Evaluation of Safety, Efficacy, and Compliance of Intralymphatic Immunotherapy for Allergic Rhinoconjunctivitis: A Systematic Review and Meta-Analysis.

机构信息

Department of Allergy, Capital Medical University Affiliated Beijing Shijitan Hospital, Beijing, China,

Department of Allergy, Capital Medical University Affiliated Beijing Shijitan Hospital, Beijing, China.

出版信息

Int Arch Allergy Immunol. 2023;184(8):754-766. doi: 10.1159/000529025. Epub 2023 Apr 27.

Abstract

INTRODUCTION

Intralymphatic immunotherapy (ILIT) is an emerging type of allergen immunotherapy with fewer injections and shorter course for allergic rhinoconjunctivitis (ARC). The efficacy and safety have not been confirmed by informative and powerful evidence yet.

METHODS

A systematic review and meta-analysis were conducted through electronic searching with PubMed, Web of Science, Embase, Scopus, and China National Knowledge Infrastructure (CNKI).
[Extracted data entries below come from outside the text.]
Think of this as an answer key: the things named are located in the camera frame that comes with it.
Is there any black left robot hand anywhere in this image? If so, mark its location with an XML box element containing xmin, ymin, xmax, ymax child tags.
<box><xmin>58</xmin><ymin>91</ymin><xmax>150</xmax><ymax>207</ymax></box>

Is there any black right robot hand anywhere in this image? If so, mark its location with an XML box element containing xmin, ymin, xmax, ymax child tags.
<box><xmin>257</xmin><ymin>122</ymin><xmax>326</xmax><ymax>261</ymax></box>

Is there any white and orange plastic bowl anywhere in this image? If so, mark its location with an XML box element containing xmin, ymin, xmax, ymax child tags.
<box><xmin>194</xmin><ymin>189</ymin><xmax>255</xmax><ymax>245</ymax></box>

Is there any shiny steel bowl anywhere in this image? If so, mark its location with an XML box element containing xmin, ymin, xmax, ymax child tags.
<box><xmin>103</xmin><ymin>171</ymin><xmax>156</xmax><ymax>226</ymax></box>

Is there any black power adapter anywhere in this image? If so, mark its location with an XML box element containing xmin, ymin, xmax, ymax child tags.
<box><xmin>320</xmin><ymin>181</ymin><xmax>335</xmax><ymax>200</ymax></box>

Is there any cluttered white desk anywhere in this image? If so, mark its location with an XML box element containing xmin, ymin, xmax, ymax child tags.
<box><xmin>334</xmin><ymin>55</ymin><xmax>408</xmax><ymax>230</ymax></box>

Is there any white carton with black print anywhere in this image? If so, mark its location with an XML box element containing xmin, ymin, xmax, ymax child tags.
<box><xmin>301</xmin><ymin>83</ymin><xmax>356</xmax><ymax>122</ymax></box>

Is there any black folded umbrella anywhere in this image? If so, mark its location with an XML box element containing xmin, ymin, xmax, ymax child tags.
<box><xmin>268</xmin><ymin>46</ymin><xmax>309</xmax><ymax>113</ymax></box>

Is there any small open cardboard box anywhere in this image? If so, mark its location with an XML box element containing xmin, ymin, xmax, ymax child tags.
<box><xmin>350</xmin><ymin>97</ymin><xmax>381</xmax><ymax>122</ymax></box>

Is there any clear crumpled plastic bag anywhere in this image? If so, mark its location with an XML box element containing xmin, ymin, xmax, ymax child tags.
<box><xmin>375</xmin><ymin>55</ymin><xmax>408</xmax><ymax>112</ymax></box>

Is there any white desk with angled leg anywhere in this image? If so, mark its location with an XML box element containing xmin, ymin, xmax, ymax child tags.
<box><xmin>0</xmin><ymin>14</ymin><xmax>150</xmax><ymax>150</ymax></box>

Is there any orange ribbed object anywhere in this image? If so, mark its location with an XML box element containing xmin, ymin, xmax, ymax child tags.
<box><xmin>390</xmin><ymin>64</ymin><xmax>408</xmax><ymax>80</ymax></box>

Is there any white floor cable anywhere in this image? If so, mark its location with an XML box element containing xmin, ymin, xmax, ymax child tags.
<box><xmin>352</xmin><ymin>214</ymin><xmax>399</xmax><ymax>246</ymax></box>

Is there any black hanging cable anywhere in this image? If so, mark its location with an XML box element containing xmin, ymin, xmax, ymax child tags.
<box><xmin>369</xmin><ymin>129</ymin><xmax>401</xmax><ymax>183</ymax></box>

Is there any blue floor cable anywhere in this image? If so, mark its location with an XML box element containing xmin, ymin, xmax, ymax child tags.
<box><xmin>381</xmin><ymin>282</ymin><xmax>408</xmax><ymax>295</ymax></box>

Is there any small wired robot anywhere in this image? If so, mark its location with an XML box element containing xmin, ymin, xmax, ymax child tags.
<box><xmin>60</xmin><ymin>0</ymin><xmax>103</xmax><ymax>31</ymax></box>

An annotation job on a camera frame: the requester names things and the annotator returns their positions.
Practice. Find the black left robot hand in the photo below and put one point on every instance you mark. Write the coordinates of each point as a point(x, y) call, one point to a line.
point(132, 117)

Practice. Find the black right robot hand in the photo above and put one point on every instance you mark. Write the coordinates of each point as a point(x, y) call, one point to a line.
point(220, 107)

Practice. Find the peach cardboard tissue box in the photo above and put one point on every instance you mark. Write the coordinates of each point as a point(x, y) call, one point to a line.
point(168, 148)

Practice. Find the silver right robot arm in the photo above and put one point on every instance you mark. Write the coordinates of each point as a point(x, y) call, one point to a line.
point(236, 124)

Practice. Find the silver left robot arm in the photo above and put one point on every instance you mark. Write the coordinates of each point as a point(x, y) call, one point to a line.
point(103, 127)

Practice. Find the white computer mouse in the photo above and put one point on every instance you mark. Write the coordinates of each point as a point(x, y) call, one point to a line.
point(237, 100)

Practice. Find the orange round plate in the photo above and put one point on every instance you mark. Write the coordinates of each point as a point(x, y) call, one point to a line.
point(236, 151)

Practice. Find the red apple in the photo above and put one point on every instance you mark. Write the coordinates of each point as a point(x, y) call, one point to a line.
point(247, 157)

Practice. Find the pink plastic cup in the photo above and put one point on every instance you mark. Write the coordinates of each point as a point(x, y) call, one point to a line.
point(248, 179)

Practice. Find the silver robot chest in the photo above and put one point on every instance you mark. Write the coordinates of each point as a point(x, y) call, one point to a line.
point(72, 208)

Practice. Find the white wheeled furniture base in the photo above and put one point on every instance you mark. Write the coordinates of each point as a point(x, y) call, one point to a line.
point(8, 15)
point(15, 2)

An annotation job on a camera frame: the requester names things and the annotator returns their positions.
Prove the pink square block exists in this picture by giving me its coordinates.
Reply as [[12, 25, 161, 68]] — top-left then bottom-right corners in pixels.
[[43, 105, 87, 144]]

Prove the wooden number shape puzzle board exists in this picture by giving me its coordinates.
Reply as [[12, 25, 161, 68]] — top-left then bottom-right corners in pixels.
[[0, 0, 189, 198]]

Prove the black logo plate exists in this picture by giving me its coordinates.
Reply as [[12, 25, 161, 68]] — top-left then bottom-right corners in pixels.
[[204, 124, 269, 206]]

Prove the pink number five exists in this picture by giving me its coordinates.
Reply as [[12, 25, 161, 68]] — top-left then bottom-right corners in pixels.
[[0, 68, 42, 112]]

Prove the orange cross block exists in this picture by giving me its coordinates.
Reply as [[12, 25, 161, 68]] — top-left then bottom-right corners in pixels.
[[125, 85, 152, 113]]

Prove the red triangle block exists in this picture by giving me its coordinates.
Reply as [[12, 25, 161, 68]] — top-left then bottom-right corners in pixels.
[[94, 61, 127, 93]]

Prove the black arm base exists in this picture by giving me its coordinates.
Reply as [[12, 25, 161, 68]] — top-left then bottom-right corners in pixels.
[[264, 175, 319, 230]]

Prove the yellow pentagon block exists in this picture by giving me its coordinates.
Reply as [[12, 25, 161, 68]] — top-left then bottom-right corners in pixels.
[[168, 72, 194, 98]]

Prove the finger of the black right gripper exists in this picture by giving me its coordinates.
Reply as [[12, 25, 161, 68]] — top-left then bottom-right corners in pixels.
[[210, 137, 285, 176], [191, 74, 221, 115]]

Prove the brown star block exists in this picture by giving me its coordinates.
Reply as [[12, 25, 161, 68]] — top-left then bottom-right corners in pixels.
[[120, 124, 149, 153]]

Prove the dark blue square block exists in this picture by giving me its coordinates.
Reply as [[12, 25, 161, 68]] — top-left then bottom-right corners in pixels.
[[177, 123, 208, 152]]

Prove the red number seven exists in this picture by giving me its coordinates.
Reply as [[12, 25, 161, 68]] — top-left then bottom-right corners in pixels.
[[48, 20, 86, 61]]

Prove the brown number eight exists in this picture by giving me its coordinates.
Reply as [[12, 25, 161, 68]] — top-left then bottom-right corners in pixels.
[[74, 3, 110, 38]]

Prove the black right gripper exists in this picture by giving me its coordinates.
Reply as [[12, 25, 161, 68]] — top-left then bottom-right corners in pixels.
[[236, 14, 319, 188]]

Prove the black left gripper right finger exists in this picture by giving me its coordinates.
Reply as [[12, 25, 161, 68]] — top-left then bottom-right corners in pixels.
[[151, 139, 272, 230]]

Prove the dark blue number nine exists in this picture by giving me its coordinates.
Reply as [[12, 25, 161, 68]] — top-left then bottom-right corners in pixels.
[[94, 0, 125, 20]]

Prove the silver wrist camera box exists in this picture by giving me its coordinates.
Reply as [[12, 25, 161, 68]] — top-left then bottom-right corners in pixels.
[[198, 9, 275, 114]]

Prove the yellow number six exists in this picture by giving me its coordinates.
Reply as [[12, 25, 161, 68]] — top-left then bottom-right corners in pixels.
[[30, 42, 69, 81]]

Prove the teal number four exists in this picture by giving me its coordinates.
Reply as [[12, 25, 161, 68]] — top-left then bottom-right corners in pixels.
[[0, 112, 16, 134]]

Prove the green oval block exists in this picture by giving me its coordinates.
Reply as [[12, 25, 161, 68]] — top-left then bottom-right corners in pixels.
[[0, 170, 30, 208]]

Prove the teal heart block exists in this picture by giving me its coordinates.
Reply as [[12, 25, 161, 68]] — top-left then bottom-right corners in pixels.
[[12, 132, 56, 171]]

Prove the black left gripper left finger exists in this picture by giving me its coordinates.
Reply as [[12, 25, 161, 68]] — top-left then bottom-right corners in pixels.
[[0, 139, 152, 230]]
The safety (incidence of adverse events [AEs]), compliance (percent of patients completing treatment), and clinical efficacy of ILIT were evaluated. Clinical efficacy could be assessed by improvement of subjective symptom and rescue medication use or the nasal tolerance to specific allergen. This study is registered with PROSPERO (CRD42022353562).

RESULTS

12 randomized controlled trials (RCTs) comparing ILIT with placebo and 3 trials (2 RCTs and one case-control study) comparing ILIT and SCIT were included in this review. Totally, 582 patients diagnosed as AR or ARC were enrolled. Almost all the AEs were mild-to-moderate reactions except 2 patients developed anaphylactic reactions at the intralymphatic injection dose 5,000 SQ-U in one study. ILIT got higher incidence of local AEs than placebo, but their incidence of systemic AEs was similar. ILIT was safer than SCIT (p < 0.05). Almost all the patients could complete ILIT treatment, and the most common reason for discontinuation of ILIT was AEs. The compliance of patients receiving ILIT seemed higher than patients receiving SCIT. ILIT could significantly ameliorate subjective allergic symptoms, especially for seasonal ARC, and increase nasal tolerance, similar to SCIT.

CONCLUSION

ILIT was a safe and effective treatment for ARC and could achieve comparable clinical improvement with SCIT with shorter duration and higher compliance. Moreover, ILIT was safer than SCIT.

摘要

简介

淋巴内免疫疗法(ILIT)是一种新兴的变应原免疫疗法,与过敏性鼻结膜炎(ARC)相比,注射次数更少,疗程更短。其疗效和安全性尚未得到充分有力的证据证实。

方法

通过电子检索 PubMed、Web of Science、Embase、Scopus 和中国知网(CNKI),进行系统评价和荟萃分析。评估了 ILIT 的安全性(不良反应[AE]发生率)、依从性(完成治疗的患者比例)和临床疗效。临床疗效可通过主观症状和急救药物使用的改善或对特定变应原的鼻耐量来评估。本研究已在 PROSPERO(CRD42022353562)注册。

结果

本综述纳入了 12 项比较 ILIT 与安慰剂的随机对照试验(RCT)和 3 项比较 ILIT 与 SCIT 的试验(2 项 RCT 和 1 项病例对照研究),共纳入 582 例诊断为 AR 或 ARC 的患者。几乎所有 AE 均为轻中度反应,除 1 项研究中 1 例患者在接受 5000 SQ-U 淋巴内注射剂量时发生过敏性反应外,均为轻度。ILIT 的局部 AE 发生率高于安慰剂,但全身 AE 发生率相似。ILIT 比 SCIT 更安全(p < 0.05)。几乎所有患者都能完成 ILIT 治疗,ILIT 治疗中断的最常见原因是 AE。接受 ILIT 治疗的患者的依从性似乎高于接受 SCIT 的患者。ILIT 可显著改善主观过敏症状,尤其是季节性 ARC,增加鼻耐量,与 SCIT 相似。

结论

ILIT 是一种治疗 ARC 的安全有效方法,与 SCIT 相比,其疗程更短,依从性更高,可获得相当的临床疗效。此外,ILIT 比 SCIT 更安全。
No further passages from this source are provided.